Requirement: Using the data below, return the stretch from the line that contains "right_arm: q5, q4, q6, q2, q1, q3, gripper" through the line that contains "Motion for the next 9", both included, exactly as it stands and nothing beyond it.

Start of Material provided

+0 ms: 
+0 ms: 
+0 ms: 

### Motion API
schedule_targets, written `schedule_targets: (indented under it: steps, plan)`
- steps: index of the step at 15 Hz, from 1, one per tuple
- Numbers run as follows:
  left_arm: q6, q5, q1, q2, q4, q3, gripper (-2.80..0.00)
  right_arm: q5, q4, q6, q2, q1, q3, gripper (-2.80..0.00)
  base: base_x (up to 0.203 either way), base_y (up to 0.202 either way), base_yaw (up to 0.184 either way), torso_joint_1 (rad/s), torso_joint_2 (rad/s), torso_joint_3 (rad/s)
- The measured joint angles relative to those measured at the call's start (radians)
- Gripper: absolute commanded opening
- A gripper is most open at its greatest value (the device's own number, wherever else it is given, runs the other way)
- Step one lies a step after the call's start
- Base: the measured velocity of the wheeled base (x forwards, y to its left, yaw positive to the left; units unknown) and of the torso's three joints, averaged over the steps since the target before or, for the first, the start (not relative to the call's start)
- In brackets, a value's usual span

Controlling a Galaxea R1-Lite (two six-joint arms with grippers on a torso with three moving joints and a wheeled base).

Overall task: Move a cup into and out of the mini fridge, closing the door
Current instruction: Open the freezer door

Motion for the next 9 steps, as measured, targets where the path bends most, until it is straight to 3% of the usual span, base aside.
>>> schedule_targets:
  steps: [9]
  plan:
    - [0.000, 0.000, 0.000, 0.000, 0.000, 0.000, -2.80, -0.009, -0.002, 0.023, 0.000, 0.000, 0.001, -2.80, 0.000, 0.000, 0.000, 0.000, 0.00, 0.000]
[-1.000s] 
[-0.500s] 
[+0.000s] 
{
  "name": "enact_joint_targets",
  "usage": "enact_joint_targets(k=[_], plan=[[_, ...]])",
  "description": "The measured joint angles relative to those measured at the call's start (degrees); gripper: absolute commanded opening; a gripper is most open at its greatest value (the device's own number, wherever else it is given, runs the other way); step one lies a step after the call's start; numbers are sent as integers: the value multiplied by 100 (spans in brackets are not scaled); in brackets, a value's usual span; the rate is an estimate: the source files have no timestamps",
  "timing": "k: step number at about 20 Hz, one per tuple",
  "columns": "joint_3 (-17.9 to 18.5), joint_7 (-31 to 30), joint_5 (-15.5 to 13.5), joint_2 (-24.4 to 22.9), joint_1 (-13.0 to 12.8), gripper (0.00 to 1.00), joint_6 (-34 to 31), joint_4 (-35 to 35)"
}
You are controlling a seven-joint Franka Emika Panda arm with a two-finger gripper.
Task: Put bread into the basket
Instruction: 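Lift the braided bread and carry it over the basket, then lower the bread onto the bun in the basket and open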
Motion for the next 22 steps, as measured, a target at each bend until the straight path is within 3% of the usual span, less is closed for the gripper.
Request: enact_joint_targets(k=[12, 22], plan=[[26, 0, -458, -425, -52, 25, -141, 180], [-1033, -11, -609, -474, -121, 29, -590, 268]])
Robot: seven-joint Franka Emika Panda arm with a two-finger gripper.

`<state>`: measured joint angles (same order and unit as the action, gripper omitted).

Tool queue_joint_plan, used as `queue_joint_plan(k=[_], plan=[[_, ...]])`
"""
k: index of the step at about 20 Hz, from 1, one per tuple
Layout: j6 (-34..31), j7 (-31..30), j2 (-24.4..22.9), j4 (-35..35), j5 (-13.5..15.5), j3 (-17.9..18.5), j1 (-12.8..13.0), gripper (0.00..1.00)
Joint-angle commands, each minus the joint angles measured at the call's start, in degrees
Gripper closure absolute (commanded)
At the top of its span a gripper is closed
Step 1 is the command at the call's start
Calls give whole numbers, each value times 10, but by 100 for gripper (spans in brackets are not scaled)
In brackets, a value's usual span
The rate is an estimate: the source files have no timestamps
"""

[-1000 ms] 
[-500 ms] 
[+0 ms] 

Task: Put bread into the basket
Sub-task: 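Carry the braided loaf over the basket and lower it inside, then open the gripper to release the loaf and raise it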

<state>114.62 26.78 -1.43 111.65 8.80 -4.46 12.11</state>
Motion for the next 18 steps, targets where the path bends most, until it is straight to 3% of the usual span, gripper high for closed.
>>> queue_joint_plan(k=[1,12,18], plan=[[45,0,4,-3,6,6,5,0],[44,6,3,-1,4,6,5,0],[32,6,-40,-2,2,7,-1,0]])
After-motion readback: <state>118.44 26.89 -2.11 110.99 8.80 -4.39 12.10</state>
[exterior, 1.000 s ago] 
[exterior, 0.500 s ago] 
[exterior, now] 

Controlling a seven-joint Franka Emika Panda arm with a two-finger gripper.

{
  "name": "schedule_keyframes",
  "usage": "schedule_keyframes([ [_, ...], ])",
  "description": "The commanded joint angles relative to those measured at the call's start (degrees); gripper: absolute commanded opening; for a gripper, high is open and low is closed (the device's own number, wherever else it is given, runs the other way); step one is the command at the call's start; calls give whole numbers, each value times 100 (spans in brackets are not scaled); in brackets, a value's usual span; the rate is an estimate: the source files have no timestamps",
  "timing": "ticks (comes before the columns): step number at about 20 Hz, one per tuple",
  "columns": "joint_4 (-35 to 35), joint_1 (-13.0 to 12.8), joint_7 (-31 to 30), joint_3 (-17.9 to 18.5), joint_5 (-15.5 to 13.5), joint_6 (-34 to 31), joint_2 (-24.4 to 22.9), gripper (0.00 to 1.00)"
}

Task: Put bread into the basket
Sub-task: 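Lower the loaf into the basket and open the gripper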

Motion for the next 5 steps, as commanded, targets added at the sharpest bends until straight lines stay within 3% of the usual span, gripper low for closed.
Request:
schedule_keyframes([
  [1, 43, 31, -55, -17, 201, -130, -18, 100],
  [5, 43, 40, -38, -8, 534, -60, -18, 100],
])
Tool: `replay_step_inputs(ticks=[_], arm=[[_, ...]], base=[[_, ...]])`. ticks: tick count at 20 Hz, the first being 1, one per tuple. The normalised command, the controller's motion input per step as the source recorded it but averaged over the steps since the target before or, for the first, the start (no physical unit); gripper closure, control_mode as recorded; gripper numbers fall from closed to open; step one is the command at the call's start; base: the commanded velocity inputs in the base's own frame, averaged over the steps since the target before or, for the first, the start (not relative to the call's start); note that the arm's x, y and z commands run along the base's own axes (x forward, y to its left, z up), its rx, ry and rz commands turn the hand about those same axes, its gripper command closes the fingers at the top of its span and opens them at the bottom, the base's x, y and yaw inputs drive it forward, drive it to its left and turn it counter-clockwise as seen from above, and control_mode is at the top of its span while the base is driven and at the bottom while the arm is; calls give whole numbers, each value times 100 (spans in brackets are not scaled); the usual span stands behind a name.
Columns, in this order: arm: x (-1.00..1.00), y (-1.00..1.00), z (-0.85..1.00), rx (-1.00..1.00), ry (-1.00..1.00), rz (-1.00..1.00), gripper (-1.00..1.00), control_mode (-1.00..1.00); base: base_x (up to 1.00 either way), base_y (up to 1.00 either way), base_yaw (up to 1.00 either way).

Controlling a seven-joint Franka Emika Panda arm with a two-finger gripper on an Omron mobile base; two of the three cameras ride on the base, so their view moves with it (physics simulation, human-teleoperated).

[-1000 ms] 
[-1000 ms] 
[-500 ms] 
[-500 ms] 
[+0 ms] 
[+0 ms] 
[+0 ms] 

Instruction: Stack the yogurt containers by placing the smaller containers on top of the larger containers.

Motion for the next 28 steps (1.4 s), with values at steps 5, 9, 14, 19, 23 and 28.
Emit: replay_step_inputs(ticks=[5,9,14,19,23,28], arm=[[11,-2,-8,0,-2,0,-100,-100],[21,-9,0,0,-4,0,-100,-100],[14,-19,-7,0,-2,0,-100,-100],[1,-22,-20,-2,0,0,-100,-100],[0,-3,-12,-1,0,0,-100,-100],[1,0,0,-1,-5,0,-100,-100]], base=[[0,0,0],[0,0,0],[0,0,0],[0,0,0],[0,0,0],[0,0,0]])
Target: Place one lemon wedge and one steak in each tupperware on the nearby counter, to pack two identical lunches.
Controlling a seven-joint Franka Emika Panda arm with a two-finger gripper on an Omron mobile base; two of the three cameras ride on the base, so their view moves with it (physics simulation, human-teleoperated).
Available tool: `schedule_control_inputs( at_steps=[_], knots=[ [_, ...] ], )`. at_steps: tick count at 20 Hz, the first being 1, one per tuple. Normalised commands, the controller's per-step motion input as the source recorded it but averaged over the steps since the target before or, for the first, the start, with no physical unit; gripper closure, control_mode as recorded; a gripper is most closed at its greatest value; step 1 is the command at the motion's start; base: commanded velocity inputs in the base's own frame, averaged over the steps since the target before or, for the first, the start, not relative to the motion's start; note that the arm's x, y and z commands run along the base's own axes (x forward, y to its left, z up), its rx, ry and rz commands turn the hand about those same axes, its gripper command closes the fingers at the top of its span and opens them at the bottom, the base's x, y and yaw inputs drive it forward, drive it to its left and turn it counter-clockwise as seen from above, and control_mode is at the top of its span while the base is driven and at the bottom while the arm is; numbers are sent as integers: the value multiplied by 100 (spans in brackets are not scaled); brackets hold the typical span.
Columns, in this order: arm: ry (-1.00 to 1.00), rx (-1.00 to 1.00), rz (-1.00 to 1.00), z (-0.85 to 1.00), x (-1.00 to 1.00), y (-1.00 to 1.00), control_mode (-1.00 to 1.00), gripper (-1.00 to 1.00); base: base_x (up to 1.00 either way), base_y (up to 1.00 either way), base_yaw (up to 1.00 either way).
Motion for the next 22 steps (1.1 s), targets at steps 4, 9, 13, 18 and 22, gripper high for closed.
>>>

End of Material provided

The answer:
  right_arm: q5, q4, q6, q2, q1, q3, gripper (-2.80..0.00)
  base: base_x (up to 0.203 either way), base_y (up to 0.202 either way), base_yaw (up to 0.184 either way), torso_joint_1 (rad/s), torso_joint_2 (rad/s), torso_joint_3 (rad/s)
- The measured joint angles relative to those measured at the call's start (radians)
- Gripper: absolute commanded opening
- A gripper is most open at its greatest value (the device's own number, wherever else it is given, runs the other way)
- Step one lies a step after the call's start
- Base: the measured velocity of the wheeled base (x forwards, y to its left, yaw positive to the left; units unknown) and of the torso's three joints, averaged over the steps since the target before or, for the first, the start (not relative to the call's start)
- In brackets, a value's usual span

Controlling a Galaxea R1-Lite (two six-joint arms with grippers on a torso with three moving joints and a wheeled base).

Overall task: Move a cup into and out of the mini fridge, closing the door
Current instruction: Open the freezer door

Motion for the next 9 steps, as measured, targets where the path bends most, until it is straight to 3% of the usual span, base aside.

Response complete; there is no more output.